## Task goal
Go through the data line by line. Copy each one holding the string "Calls".

## Input data

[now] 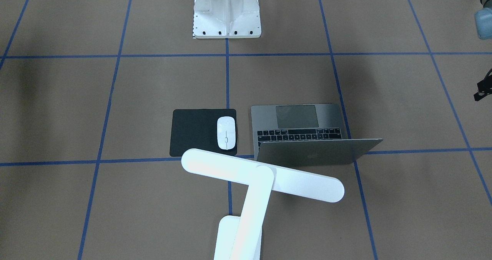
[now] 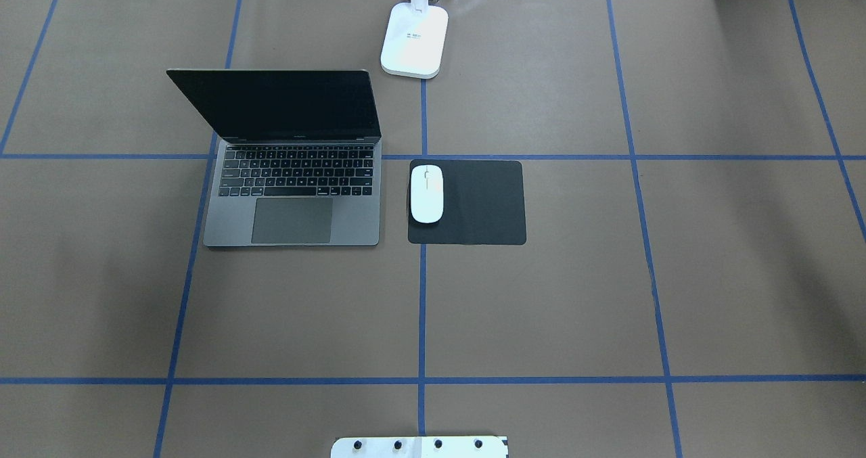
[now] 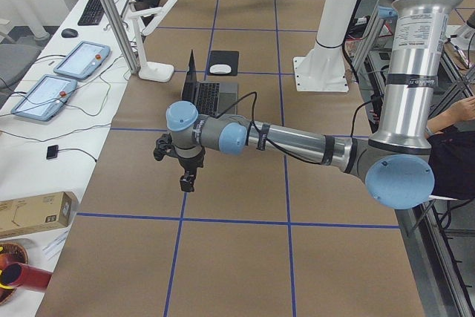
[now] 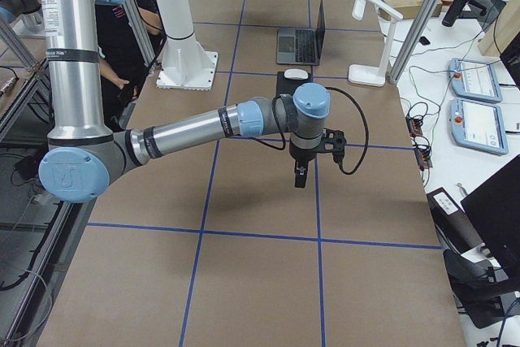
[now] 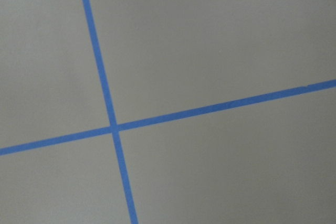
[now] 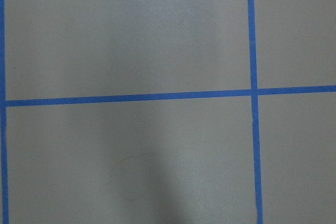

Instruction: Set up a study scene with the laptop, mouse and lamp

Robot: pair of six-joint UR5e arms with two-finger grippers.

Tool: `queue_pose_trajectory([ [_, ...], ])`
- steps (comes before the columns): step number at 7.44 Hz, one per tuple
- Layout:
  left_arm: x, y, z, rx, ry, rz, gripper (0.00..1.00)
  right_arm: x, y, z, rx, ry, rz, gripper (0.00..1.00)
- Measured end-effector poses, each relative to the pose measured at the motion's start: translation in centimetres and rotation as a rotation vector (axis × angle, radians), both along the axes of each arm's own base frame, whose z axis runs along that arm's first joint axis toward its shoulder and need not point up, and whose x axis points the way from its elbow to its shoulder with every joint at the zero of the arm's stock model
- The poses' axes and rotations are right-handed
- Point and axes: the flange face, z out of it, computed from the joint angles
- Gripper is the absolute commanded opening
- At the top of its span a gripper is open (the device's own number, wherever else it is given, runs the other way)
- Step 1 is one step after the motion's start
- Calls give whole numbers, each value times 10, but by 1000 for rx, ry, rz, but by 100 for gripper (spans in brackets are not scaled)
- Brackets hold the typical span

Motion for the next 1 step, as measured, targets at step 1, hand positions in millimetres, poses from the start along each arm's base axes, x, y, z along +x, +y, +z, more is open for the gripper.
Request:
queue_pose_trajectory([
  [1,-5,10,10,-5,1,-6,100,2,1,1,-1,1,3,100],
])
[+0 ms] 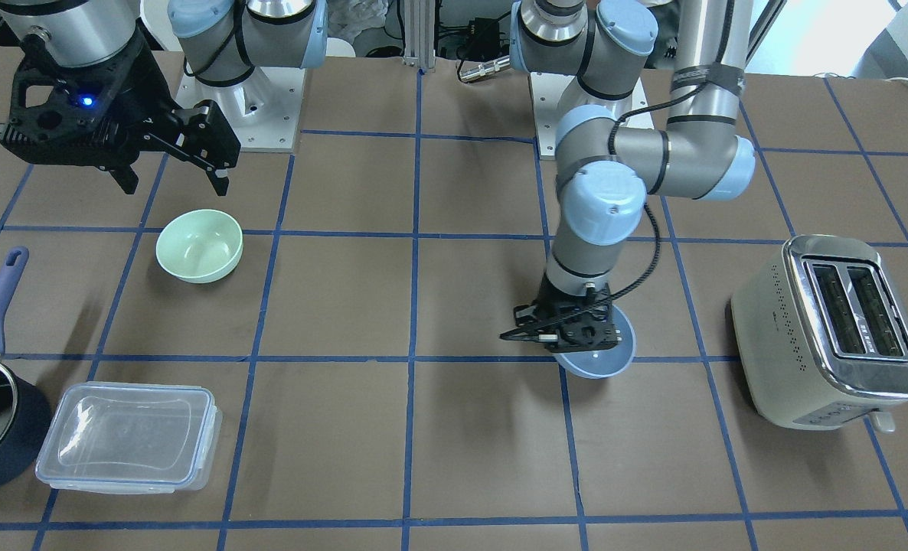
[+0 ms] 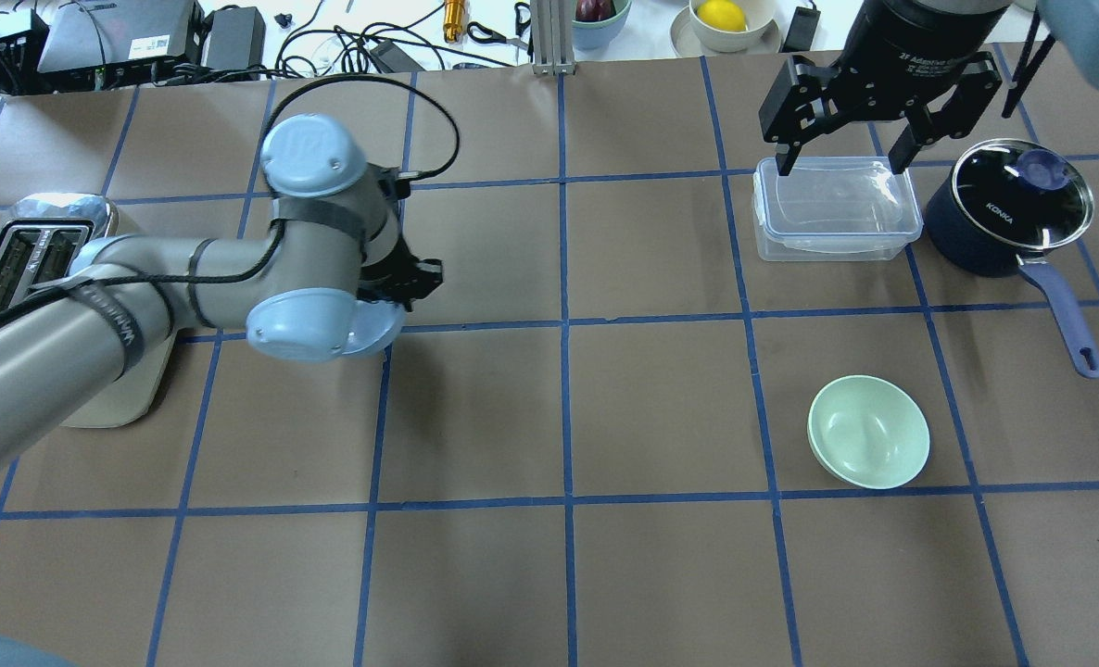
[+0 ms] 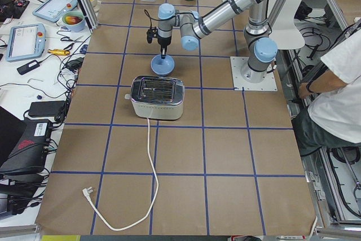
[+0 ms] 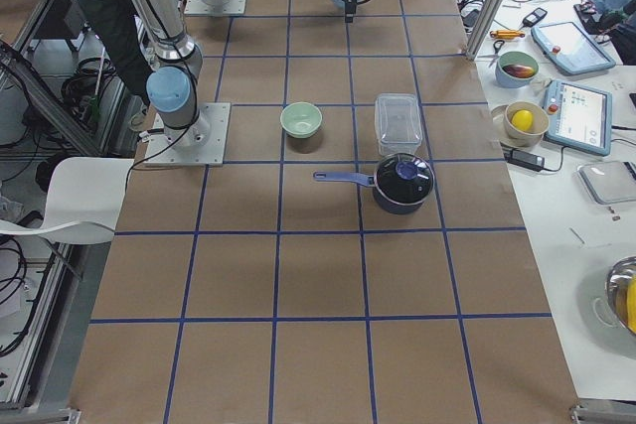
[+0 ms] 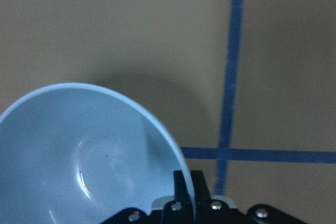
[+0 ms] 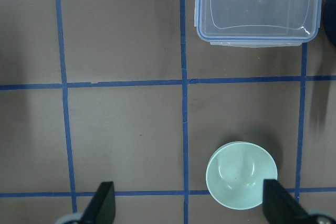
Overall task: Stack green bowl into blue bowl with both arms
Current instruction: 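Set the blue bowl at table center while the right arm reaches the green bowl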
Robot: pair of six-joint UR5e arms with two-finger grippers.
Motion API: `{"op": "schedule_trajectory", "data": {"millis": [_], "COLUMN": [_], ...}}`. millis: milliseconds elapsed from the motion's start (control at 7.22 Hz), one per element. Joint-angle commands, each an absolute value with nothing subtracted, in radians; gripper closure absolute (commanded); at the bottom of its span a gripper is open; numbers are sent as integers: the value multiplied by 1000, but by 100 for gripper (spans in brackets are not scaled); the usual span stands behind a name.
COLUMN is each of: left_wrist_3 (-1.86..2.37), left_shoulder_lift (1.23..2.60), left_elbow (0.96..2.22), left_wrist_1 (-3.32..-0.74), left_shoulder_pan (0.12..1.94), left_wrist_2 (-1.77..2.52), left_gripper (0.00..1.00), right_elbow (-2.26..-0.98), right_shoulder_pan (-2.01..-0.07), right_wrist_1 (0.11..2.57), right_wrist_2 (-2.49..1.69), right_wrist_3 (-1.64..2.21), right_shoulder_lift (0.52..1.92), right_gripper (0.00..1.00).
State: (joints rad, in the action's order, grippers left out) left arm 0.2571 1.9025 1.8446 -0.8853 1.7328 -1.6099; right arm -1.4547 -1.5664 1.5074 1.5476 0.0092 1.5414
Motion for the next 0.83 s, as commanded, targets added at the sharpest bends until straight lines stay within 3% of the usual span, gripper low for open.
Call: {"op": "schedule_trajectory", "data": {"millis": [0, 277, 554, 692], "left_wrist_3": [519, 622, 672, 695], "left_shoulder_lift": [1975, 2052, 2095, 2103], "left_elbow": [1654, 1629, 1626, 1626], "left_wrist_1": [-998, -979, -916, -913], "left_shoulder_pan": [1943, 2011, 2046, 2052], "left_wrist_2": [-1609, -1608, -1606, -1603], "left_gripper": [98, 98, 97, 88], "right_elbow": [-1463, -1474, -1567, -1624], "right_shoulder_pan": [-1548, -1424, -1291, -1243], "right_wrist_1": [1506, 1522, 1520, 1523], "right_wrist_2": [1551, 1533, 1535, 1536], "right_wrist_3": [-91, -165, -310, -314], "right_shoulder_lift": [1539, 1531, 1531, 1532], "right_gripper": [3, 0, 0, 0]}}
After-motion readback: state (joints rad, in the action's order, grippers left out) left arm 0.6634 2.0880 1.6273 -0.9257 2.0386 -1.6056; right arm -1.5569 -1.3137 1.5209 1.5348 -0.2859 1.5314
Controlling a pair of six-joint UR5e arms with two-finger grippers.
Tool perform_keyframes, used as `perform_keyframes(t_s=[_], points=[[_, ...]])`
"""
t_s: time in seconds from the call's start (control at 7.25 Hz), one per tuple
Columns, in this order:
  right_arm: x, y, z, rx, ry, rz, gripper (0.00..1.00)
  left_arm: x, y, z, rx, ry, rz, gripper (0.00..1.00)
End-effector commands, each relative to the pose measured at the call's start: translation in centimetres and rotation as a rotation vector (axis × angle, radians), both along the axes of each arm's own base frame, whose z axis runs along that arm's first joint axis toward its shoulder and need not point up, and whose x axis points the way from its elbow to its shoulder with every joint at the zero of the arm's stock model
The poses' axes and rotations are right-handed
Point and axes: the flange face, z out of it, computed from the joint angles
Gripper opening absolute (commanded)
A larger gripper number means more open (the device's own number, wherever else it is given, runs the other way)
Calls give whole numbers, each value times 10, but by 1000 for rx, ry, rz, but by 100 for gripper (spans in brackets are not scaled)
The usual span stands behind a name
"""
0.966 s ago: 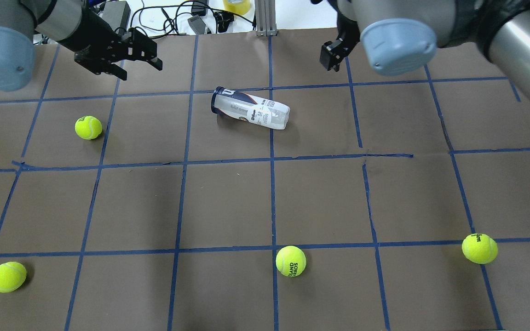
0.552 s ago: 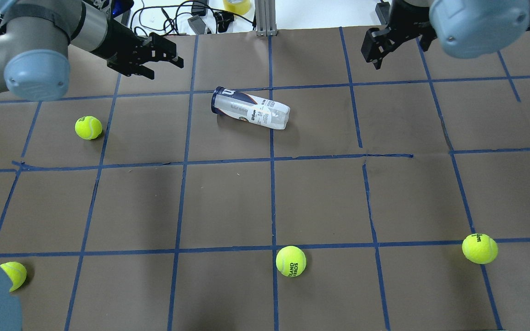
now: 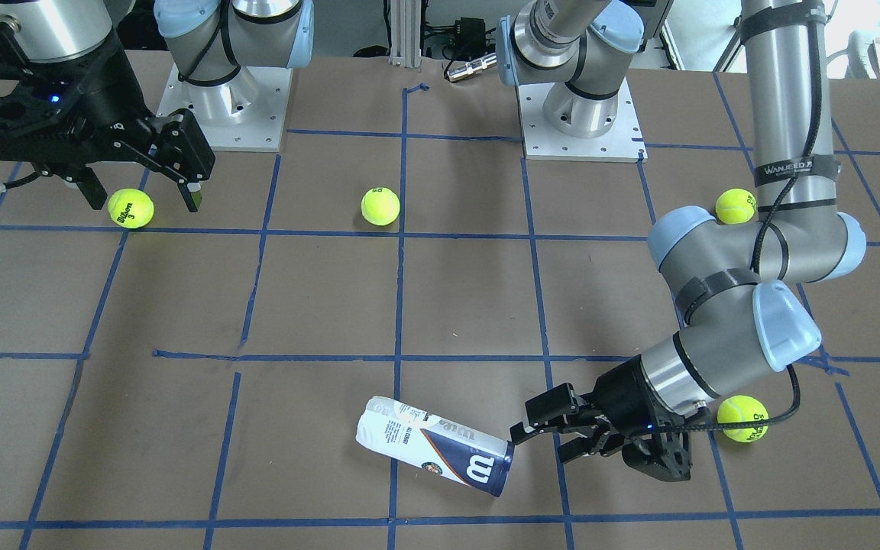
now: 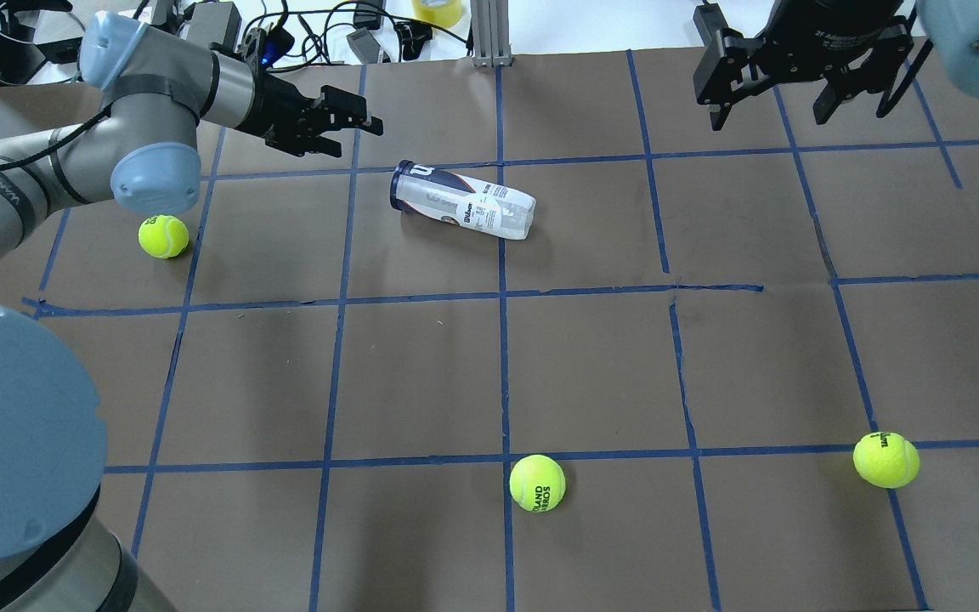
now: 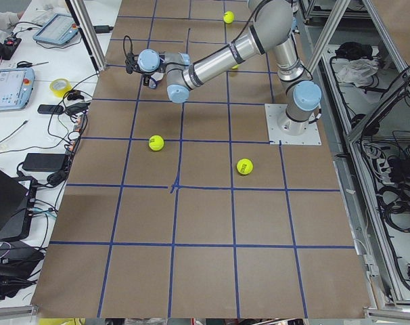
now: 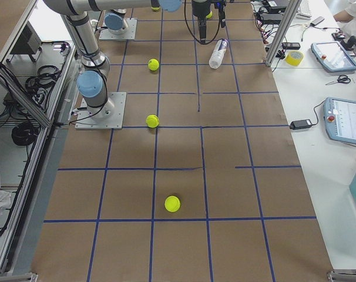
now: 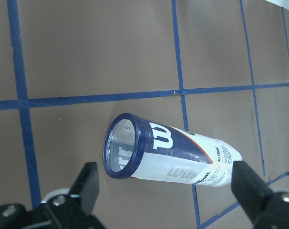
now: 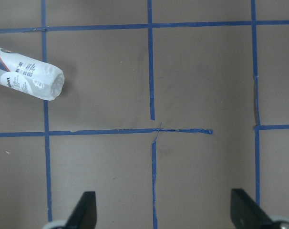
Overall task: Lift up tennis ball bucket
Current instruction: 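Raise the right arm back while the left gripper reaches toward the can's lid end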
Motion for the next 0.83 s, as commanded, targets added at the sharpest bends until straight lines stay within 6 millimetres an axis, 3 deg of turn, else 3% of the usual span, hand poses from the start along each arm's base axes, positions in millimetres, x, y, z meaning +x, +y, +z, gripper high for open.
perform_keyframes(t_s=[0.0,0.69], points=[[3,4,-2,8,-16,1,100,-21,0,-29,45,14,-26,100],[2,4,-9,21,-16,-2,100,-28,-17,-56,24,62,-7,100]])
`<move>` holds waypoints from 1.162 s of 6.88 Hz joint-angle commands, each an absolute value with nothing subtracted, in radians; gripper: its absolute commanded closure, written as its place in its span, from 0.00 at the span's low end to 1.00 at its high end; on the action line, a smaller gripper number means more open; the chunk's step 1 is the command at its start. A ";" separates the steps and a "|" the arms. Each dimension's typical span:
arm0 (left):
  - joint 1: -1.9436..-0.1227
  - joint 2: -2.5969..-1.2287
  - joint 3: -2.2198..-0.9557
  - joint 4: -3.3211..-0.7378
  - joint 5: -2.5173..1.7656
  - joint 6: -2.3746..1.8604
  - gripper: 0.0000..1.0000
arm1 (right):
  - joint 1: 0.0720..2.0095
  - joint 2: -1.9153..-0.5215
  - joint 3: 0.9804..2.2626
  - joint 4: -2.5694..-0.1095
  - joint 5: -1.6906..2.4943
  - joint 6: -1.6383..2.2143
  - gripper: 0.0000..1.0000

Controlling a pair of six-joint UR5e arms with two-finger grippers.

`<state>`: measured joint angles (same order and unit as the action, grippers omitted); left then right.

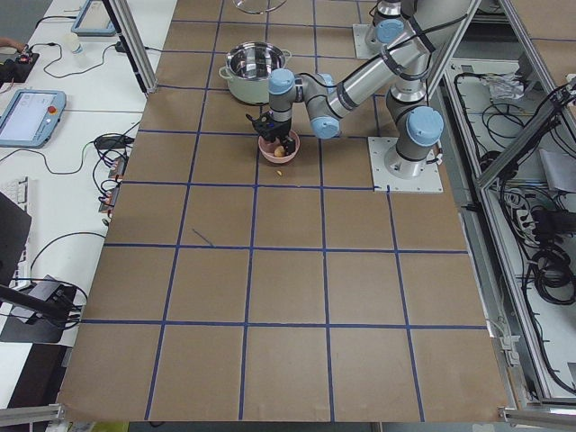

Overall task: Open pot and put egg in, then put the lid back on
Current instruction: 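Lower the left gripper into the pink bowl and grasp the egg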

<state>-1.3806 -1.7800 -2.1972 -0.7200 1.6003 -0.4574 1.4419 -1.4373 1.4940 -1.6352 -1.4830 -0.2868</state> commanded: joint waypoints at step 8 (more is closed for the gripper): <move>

## Result of the exercise
- Calls give whole numbers, each value times 10, but by 1000 for rx, ry, rz, but by 100 for gripper (spans in brackets are not scaled)
Calls give whole numbers, each value times 10, but by 1000 for rx, ry, rz, but by 100 for gripper (spans in brackets are not scaled)

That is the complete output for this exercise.